What you are asked to do:
Go through the material below, count the lines with the word "trace", and reply with the count alone.
————
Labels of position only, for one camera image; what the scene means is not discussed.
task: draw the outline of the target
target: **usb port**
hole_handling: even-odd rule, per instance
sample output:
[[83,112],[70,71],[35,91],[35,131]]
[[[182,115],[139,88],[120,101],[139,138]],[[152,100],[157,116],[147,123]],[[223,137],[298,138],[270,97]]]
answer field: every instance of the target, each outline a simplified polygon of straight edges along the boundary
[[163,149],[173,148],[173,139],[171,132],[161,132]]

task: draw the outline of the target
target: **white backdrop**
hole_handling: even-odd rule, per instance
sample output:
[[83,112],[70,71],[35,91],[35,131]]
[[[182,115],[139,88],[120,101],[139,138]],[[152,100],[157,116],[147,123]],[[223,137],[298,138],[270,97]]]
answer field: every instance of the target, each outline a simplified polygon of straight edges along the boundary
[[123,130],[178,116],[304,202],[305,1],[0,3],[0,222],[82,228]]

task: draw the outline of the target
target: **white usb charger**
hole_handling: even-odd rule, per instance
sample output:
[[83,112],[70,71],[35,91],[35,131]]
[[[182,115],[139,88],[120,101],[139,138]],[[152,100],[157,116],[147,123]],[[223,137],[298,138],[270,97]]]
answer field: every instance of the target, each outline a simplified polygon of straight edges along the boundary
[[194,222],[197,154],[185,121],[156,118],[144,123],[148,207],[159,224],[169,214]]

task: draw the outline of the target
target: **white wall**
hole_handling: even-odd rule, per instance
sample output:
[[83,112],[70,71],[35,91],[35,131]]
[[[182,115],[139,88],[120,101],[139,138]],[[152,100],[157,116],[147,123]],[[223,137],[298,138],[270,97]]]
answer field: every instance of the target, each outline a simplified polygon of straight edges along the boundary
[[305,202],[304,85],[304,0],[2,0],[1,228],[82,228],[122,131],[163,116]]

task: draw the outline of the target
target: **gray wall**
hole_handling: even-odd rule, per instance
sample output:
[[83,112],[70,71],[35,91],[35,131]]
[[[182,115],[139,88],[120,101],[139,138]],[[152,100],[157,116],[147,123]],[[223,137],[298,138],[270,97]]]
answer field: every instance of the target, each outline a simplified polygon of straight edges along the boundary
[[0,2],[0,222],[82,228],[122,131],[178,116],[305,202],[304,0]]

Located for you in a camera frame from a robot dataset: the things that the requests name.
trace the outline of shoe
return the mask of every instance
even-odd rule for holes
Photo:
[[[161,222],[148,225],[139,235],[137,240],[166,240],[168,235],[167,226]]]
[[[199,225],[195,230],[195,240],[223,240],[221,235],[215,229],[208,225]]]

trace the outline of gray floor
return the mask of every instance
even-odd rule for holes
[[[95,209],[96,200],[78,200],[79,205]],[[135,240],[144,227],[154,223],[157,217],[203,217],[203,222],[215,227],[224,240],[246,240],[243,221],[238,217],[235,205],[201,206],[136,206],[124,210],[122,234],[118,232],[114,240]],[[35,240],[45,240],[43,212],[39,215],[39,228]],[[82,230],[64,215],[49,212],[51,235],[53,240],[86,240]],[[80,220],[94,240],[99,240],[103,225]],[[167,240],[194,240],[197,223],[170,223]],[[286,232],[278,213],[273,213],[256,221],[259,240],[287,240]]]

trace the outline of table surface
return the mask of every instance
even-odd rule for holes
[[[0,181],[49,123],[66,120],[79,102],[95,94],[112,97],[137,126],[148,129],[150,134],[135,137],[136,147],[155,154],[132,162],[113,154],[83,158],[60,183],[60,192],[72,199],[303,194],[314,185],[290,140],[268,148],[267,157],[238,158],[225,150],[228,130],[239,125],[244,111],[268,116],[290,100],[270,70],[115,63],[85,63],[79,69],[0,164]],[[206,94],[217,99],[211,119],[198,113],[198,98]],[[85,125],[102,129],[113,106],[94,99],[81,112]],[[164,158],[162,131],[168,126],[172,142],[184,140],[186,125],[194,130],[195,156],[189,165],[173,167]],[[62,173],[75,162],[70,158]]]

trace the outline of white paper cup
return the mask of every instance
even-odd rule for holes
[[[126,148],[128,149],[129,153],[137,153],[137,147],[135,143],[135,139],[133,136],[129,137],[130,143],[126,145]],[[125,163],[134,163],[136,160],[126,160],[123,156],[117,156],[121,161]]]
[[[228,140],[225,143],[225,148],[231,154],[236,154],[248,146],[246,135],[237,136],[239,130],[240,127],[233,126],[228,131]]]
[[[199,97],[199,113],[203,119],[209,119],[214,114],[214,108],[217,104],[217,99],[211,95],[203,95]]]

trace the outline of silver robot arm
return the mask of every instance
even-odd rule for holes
————
Response area:
5